To do >>
Please transcribe the data that follows, keeping every line exact.
++++++++
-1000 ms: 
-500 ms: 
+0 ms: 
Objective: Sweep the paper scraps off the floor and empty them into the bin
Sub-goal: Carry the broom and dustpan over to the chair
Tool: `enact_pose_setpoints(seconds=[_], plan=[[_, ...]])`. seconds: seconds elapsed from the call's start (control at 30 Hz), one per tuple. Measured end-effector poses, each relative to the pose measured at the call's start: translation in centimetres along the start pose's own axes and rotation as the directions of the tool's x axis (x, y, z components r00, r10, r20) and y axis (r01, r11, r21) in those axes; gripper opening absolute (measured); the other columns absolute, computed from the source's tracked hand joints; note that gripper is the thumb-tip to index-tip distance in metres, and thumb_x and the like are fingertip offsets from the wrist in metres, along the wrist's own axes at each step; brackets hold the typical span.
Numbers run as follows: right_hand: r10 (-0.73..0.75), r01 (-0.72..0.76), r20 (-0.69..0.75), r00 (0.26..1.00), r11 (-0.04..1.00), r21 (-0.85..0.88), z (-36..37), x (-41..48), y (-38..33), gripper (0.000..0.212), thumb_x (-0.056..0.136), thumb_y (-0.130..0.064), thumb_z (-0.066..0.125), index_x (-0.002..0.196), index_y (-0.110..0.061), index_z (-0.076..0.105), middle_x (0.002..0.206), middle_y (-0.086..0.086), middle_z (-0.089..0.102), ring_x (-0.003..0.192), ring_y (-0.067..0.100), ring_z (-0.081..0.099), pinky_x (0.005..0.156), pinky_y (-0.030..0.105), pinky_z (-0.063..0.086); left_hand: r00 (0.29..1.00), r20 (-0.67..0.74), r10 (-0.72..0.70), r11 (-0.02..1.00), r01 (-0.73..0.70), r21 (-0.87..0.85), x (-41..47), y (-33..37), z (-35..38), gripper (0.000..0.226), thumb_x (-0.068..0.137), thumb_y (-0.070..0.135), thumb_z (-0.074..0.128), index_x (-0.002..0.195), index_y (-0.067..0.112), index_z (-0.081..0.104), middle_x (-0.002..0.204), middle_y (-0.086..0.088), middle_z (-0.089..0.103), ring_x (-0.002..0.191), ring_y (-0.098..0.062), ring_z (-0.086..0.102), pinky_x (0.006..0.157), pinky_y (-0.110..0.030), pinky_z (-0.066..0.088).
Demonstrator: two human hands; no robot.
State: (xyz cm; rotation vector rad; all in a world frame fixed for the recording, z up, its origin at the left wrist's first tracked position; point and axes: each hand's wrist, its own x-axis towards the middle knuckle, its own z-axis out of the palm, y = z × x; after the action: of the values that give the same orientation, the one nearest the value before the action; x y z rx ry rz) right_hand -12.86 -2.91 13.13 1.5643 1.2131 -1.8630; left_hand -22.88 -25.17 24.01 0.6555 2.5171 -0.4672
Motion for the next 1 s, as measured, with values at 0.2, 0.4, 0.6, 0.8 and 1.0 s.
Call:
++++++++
Output for this task >>
-1000 ms: 
-500 ms: 
+0 ms: 
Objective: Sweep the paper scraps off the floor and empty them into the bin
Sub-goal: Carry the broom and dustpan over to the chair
Tool: `enact_pose_setpoints(seconds=[_], plan=[[_, ...]])`. seconds: seconds elapsed from the call's start (control at 30 Hz), one per tuple. Measured end-effector poses, each relative to the pose measured at the call's start: translation in centimetres along the start pose's own axes and rotation as the directions of the tool's x axis (x, y, z components r00, r10, r20) and y axis (r01, r11, r21) in those axes; gripper opening absolute (measured); the other columns absolute, computed from the source's tracked hand joints; note that gripper is the thumb-tip to index-tip distance in metres, and thumb_x and the like are fingertip offsets from the wrist in metres, along the wrist's own axes at each step; brackets hold the typical span.
Numbers run as follows: right_hand: r10 (-0.73..0.75), r01 (-0.72..0.76), r20 (-0.69..0.75), r00 (0.26..1.00), r11 (-0.04..1.00), r21 (-0.85..0.88), z (-36..37), x (-41..48), y (-38..33), gripper (0.000..0.212), thumb_x (-0.056..0.136), thumb_y (-0.130..0.064), thumb_z (-0.066..0.125), index_x (-0.002..0.196), index_y (-0.110..0.061), index_z (-0.076..0.105), middle_x (0.002..0.206), middle_y (-0.086..0.086), middle_z (-0.089..0.102), ring_x (-0.003..0.192), ring_y (-0.067..0.100), ring_z (-0.081..0.099), pinky_x (0.005..0.156), pinky_y (-0.030..0.105), pinky_z (-0.063..0.086); left_hand: r00 (0.29..1.00), r20 (-0.67..0.74), r10 (-0.72..0.70), r11 (-0.02..1.00), r01 (-0.73..0.70), r21 (-0.87..0.85), x (-41..47), y (-33..37), z (-35..38), gripper (0.000..0.226), thumb_x (-0.068..0.137), thumb_y (-0.070..0.135), thumb_z (-0.074..0.128), index_x (-0.002..0.195), index_y (-0.067..0.112), index_z (-0.081..0.104), middle_x (-0.002..0.204), middle_y (-0.086..0.088), middle_z (-0.089..0.103), ring_x (-0.002..0.191), ring_y (-0.098..0.062), ring_z (-0.086..0.102), pinky_x (0.006..0.157), pinky_y (-0.110..0.030), pinky_z (-0.066..0.088).
Demonstrator: two human hands; no robot.
State: (xyz cm; rotation vector rad; all in a world frame fixed for the recording, z up, its origin at the left wrist's first tracked position; point and axes: each hand's wrist, its own x-axis towards the middle knuckle, its own z-axis out of the palm, y = z × x; after the action: of the values that give the same orientation, the one nearest the value before the action; x y z rx ry rz) right_hand -12.86 -2.91 13.13 1.5643 1.2131 -1.8630; left_hand -22.88 -25.17 24.01 0.6555 2.5171 -0.4672
Motion for the next 1 s, as measured, with values at 0.2, 0.4, 0.6, 0.8 and 1.0 s.
Call:

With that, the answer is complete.